In Cuba, despite receiving little airtime on state-run newscasts, news of the upcoming meetings is spreading among the populace, said Jose Jasán Nieves Cárdenas, an independent journalist living in Havana. Cubans are nervous about possible changes to the Cuban Adjustment Act but are mostly excited about the meetings and potential for improvements to their daily lives, he said.

“It’s returned hope to the people,” Cárdenas said. “They don’t understand all the details of the political process but they feel it’ll bring something positive.”

Reopening of the U.S. Embassy in Havana will close an oft-controversial chapter in U.S.-Cuba relations.

Even though these are touted as cordial, mostly logistical meetings — the first deicing of five decades of frosty relations — the issue of Cuba’s human rights will undoubtedly surface, said Ted Piccone of the Brookings Institution. The Cuban government jailed 8,410 political prisoners through November in 2014, making it one of the worst years in recent memory, according to the Cuban Commission for Human Rights and National Reconciliation, a group on the island that monitors government repression.

Cuban officials released 53 political prisoners as part of the original agreement with the U.S., though two of them were later rearrested. Jacobson and her delegation will likely press for more acquittals. “The release of political prisoners recently is just the beginning of the game,” Piccone said.
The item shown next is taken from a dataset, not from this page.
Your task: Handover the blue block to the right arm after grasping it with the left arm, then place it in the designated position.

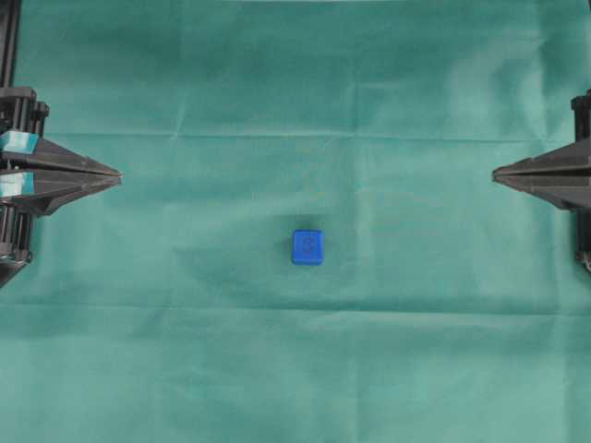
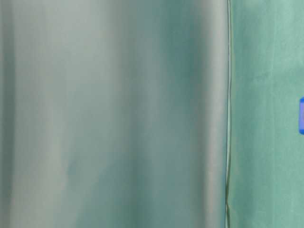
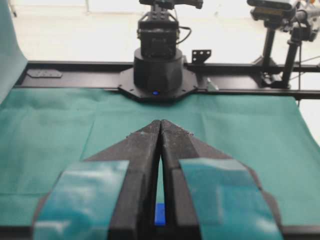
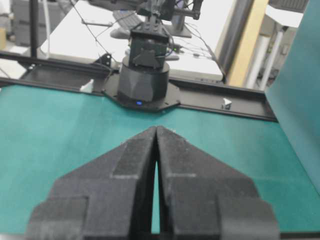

Sitting across from Jacobson will likely be Josefina Vidal, a high-ranking career Cuban diplomat and head of the Foreign Ministry’s North American affairs division, said Frank Mora, a former Defense Department official and Director of the Latin American and Caribbean Center at Florida International University.

It will be Jacobson’s job to set the agenda for the renewed relationship between the two countries.

“This is going to set the tone for future meetings,” said Ted Henken, a Baruch College Latino Studies professor and longtime Cuba scholar and author.